What is joy? What is happiness? Are they the same? Not in my book.
What about joy and instant gratification? Are they the same? Certainly not.
Happiness has a tendency to be fleeting. By its own common usage, we assign happiness many times to a single day, such as happy birthday or happy anniversary. It comes and it goes. Many times it is used flippantly, not really addressing true happiness at all. I am happy the mail arrived. But I am sad it is all bills.
Instant gratification is undoubtedly defined by pleasure-seeking behavior. One’s need for instant gratification means that they cannot put off getting rewarded. They are not satisfied unless it happens now. I must have my spectacles within one hour, my pizza delivered within half an hour (without my butt leaving the sofa until it gets here), and anything and everything else via drive-thru, where I don’t even have to get my lazy rump out of the car. And then there is an offer of instant credit everywhere I go.

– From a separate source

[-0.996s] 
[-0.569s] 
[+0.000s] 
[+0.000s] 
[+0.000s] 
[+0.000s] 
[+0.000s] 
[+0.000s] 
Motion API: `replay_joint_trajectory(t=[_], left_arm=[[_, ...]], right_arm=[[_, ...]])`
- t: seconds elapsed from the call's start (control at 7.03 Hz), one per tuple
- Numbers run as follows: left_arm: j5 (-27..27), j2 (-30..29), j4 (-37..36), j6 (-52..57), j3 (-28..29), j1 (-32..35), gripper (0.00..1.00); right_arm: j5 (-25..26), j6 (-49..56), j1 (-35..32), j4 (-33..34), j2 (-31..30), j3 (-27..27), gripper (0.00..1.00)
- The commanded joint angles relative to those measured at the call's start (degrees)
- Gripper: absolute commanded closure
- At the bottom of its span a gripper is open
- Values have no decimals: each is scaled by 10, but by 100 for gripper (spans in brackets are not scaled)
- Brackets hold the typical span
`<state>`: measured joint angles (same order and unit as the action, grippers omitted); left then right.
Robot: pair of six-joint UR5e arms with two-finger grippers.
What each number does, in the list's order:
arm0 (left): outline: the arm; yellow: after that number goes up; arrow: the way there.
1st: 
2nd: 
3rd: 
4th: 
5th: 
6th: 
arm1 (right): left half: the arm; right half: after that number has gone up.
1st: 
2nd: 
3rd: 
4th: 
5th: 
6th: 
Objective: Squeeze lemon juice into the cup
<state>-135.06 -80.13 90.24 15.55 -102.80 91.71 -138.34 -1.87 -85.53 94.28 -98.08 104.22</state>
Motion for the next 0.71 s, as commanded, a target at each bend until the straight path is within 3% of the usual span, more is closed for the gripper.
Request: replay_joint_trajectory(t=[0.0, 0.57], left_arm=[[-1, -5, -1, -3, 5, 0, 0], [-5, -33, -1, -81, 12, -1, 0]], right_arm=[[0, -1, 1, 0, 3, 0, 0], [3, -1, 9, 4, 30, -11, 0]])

What happened to the anticipation we giddily danced about when we were children? Waiting forever for Christmas morning to arrive. Waiting literally years to be old enough to date or drive. Working our first job and waiting two weeks for that meager paycheck. It may have been small, but we earned it ourselves. Saving up those tiny paychecks to buy a name-brand pair of jeans or concert tickets, without the help of parents or credit cards.
Or the ultimate postponement for a woman, waiting 9 months for her baby to be born. Those last two weeks can be torture, especially when the baby is late. Though we may complain, God is in control of postponing that little bundle of joy.
Though many things should be postponed to maintain a healthy balance in life, joy should not.
Joy is real and tangible and I can feel it bubble up inside me, spilling over into a smile or even an uncontrollable giggle. Joy is seeing my son getting excited about something he has done or wants to do. Joy is seeing my best characteristics coming out in my offspring. Joy is feeling the unconditional love poured over me by my little Tinker Belle, my assist dog, as she snuggles against my back to help relieve my pain. Yes, there can be joy in a painful situation. Joy and unconditional love go hand in hand. Joy is each step we take toward our mutual goal of traveling for five years. Joy is seeing my husband enjoy his retirement and actually seeing him truly relax for the first time in our 13-year marriage. Joy is knowing we made the right decision for him to retire even though it means less money and more rice and beans come dinner time. Ultimately, joy is knowing I am loved.
True, it seems we must postpone our joy at times. But even if your goals seem far away, always remember that there is immeasurable joy in each step along your journey.